Робин. Совершенно верно. Конечно, реальные проблемы так не решаются, ведь чтобы их разрешить, необходимо обернуться лицом к фактам, какими бы удручающими они ни были. И нам необходимо сотрудничество, чтобы добиться успехов.
Джон. Итак, параноидный образ действий на самом деле может нас ненадолго взбодрить. Но и платить за это придется...
Робин. Да. В «гомеопатических» дозах от него нет вреда ─ если знаем, что делаем, и способны переключиться и вернуться в обыкновенный «режим» деятельности, как поступает большинство людей, поболев на спортивных соревнованиях, поучаствовав в политических дебатах. Он нас стимулирует без побочных явлений, сказывающихся на других людях.

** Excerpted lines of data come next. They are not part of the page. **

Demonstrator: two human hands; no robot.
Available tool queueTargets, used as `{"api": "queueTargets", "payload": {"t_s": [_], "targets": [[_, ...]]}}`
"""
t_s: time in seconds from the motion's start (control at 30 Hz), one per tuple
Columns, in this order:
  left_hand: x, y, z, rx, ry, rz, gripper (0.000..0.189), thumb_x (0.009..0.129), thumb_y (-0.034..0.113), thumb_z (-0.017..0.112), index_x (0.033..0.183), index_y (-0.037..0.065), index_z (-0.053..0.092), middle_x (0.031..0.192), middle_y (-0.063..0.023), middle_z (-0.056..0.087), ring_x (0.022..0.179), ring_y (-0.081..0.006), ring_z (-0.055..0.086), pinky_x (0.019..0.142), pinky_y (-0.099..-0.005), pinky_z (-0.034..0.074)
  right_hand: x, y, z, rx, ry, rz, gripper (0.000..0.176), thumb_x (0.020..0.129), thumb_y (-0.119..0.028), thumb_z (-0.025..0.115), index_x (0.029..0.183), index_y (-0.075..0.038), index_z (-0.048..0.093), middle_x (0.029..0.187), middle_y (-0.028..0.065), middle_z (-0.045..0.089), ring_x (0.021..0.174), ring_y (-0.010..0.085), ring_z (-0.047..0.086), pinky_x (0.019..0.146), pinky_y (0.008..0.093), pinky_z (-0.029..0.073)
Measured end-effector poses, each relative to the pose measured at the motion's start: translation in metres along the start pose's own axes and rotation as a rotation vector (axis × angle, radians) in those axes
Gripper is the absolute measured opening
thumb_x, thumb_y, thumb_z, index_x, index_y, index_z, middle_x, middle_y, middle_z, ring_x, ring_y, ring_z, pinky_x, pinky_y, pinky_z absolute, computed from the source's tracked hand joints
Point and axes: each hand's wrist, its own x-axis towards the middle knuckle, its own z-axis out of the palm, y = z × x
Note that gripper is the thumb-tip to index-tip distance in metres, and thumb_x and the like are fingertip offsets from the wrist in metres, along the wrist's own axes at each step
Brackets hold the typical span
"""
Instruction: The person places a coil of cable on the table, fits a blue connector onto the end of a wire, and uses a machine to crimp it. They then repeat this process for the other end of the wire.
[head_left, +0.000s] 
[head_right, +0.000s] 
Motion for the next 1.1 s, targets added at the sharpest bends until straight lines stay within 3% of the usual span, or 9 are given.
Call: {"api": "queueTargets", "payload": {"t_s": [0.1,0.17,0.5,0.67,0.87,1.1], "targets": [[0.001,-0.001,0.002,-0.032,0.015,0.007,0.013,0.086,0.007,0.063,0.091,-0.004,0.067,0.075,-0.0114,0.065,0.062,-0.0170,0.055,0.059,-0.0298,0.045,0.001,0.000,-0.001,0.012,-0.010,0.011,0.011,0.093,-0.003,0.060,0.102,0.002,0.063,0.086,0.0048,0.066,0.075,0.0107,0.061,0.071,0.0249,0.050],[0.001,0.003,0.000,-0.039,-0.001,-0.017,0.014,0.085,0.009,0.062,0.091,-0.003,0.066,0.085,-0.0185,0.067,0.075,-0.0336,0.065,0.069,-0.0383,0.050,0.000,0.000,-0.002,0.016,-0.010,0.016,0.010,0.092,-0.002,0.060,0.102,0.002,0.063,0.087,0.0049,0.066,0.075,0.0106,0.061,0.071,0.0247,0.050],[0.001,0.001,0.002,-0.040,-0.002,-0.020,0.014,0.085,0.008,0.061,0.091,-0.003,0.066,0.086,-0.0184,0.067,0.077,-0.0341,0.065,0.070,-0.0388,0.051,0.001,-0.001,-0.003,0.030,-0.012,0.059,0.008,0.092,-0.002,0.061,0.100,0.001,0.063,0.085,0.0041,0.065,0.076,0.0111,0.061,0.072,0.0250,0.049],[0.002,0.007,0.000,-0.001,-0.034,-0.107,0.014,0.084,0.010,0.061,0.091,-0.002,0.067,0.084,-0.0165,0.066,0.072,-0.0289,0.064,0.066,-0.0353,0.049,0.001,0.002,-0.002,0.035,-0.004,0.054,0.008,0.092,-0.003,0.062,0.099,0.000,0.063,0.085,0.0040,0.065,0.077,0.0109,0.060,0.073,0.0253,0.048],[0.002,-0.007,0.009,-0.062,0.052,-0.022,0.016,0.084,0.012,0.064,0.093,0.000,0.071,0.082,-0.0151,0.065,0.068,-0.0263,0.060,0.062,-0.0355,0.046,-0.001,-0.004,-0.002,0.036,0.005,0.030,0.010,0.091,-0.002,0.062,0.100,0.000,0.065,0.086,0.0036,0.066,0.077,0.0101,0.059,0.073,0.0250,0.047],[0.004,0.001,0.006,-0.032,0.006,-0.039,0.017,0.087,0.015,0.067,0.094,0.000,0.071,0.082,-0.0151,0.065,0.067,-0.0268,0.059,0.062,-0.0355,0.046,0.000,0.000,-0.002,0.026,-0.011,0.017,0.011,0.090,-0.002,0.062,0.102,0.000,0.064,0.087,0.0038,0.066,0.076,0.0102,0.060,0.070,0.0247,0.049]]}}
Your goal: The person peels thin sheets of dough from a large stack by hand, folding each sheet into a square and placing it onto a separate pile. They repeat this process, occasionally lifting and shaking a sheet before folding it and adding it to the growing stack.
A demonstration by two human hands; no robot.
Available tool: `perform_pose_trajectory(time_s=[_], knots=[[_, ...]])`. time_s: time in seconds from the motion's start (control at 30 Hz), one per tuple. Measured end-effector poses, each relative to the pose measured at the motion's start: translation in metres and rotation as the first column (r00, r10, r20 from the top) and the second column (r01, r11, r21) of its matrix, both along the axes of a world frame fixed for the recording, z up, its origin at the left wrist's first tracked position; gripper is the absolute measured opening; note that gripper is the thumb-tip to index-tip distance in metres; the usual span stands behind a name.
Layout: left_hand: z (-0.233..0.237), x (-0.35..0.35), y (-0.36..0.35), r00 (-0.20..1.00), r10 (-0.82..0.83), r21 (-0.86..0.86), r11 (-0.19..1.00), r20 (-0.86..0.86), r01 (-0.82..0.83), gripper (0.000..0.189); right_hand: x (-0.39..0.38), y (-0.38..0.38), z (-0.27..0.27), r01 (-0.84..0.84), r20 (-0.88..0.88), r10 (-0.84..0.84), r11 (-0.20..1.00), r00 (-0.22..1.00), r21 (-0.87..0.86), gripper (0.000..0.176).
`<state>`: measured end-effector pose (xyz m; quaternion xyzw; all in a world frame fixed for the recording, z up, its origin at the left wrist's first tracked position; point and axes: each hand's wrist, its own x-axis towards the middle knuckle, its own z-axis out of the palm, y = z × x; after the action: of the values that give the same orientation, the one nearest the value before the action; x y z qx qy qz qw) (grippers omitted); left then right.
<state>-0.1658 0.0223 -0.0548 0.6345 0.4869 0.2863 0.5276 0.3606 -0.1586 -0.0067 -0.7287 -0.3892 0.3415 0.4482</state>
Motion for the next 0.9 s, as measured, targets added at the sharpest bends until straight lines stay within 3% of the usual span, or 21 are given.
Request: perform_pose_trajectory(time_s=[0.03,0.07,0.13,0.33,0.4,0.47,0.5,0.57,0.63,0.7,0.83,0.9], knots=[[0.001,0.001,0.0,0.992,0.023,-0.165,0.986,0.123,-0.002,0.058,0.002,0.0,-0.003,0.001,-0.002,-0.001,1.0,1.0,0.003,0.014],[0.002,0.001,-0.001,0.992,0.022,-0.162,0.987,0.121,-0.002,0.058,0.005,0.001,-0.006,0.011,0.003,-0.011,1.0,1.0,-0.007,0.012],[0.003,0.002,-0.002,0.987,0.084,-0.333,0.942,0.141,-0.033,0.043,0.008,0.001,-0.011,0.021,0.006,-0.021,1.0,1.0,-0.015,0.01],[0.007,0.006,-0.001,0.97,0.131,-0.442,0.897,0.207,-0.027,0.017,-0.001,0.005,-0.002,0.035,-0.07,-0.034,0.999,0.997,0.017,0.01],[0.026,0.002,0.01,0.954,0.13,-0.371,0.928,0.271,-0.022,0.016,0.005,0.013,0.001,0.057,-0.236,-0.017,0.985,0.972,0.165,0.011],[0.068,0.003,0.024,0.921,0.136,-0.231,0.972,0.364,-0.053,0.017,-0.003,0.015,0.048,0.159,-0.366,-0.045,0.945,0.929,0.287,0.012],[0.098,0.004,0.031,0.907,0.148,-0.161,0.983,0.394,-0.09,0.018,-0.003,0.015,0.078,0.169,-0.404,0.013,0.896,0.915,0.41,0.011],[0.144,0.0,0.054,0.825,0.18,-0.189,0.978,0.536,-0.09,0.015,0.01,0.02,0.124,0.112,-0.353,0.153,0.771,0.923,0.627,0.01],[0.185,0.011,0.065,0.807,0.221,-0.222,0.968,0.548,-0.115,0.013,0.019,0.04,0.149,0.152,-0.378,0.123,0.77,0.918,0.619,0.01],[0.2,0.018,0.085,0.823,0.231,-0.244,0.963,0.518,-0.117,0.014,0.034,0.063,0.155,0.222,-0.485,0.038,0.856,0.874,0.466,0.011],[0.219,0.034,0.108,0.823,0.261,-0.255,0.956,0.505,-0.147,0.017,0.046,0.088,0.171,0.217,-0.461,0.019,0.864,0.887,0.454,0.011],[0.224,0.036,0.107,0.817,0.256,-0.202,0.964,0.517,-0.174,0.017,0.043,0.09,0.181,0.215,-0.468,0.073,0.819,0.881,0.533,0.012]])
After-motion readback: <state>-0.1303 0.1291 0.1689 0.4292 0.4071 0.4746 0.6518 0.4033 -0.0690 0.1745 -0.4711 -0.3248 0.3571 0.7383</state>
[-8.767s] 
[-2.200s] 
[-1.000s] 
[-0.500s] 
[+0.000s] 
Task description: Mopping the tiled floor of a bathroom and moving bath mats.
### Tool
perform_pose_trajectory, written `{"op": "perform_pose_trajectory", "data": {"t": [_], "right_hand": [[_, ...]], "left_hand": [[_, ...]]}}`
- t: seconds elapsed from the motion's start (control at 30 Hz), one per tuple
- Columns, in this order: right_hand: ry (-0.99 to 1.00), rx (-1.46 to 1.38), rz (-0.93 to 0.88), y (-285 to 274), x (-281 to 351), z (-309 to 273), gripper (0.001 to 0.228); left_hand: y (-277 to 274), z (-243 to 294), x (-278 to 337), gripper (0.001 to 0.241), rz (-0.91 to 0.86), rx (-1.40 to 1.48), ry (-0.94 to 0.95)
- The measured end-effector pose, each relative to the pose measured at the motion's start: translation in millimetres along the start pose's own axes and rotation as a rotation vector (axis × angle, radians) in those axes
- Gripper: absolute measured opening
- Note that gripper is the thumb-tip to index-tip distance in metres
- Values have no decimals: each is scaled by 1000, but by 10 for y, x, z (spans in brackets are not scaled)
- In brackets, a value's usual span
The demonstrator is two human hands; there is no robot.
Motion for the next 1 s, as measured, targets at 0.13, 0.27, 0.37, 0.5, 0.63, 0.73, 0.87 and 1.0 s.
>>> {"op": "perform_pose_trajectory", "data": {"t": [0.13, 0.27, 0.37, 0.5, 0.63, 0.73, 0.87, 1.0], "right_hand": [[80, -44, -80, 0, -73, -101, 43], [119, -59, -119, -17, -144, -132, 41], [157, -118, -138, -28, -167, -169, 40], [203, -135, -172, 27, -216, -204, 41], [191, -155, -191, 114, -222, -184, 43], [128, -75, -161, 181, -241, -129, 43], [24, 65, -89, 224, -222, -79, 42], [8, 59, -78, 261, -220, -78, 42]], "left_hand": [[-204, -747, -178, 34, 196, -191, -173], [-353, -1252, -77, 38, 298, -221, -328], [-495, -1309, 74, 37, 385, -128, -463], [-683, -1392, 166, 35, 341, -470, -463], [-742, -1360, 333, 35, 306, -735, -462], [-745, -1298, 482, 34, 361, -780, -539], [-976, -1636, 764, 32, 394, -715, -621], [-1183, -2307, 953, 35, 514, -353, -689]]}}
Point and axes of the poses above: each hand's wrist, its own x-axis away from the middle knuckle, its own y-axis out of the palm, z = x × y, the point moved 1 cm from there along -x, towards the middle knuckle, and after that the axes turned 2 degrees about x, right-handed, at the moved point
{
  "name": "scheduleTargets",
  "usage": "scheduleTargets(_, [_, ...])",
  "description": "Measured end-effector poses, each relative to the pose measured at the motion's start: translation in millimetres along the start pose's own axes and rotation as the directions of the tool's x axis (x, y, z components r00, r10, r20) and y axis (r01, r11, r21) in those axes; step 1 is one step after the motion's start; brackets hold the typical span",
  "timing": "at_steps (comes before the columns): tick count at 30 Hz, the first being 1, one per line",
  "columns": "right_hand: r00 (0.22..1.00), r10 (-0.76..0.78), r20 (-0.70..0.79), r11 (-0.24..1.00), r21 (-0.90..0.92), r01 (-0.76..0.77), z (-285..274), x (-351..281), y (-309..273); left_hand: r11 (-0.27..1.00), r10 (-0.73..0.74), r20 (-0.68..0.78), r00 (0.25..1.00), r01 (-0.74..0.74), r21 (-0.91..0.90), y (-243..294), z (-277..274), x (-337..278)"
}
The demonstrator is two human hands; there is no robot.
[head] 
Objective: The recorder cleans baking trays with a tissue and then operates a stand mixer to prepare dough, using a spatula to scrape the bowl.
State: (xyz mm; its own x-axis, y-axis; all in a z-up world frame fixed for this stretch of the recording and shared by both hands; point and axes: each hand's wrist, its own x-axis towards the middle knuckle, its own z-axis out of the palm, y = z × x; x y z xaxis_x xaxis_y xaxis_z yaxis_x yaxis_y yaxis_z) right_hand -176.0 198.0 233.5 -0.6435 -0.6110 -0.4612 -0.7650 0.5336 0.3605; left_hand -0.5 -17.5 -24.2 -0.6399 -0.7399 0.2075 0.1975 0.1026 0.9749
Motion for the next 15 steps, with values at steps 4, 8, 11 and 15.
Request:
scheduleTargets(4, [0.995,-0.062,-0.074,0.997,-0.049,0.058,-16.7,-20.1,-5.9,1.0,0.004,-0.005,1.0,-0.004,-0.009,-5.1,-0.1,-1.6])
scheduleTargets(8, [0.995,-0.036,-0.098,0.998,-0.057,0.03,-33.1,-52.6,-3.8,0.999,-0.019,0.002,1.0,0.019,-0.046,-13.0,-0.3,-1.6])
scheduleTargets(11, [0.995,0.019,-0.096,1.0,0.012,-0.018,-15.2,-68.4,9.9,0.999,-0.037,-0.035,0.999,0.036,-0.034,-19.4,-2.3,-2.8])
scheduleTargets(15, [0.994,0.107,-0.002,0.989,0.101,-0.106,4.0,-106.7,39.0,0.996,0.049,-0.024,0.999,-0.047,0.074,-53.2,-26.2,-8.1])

Это Вам пример того, как нормальный человек может «впасть» в детство, думать и действовать свободно, словом, может пошалить немного, когда нет необходимости вести себя осторожно и с предельной серьезностью. Но человек тут же откажется от ребячества и вернется ко взрослому мышлению, если требуется точная, взвешенная оценка событий.
Джон. Но, как Вы отметили, настоящие экстремисты не способны к этому переключению ─ они зациклились на параноидной фазе. Что же происходит, когда такие приходят к власти в государстве?
Робин. Все зависит от степени помешательства. Если лидер основательно «заблудился» в непроясненных «границах», но ловок и способен внушать доверие, получим ситуацию, подобную имевшей место в нацистской Германии. Это доведенный до абсурда параноидный механизм в действии, используемый систематически ради объявления какого-то меньшинства «козлом отпущения» для того, чтобы возмущенное, обманутое в своих надеждах население вымещало недовольство режимом на этих «козлах». А поскольку лидер очень нечетко представляет свои собственные «границы» и считает себя всемогущим ─ почти Богом ─ он должен контролировать все и вся, любую сторону жизни, чтобы не обнаружилось расхождения с его фантазией. Ну, простейший пример: всякий раз вскидывая руку, Гитлер хотел, чтобы его жест каждый повторял.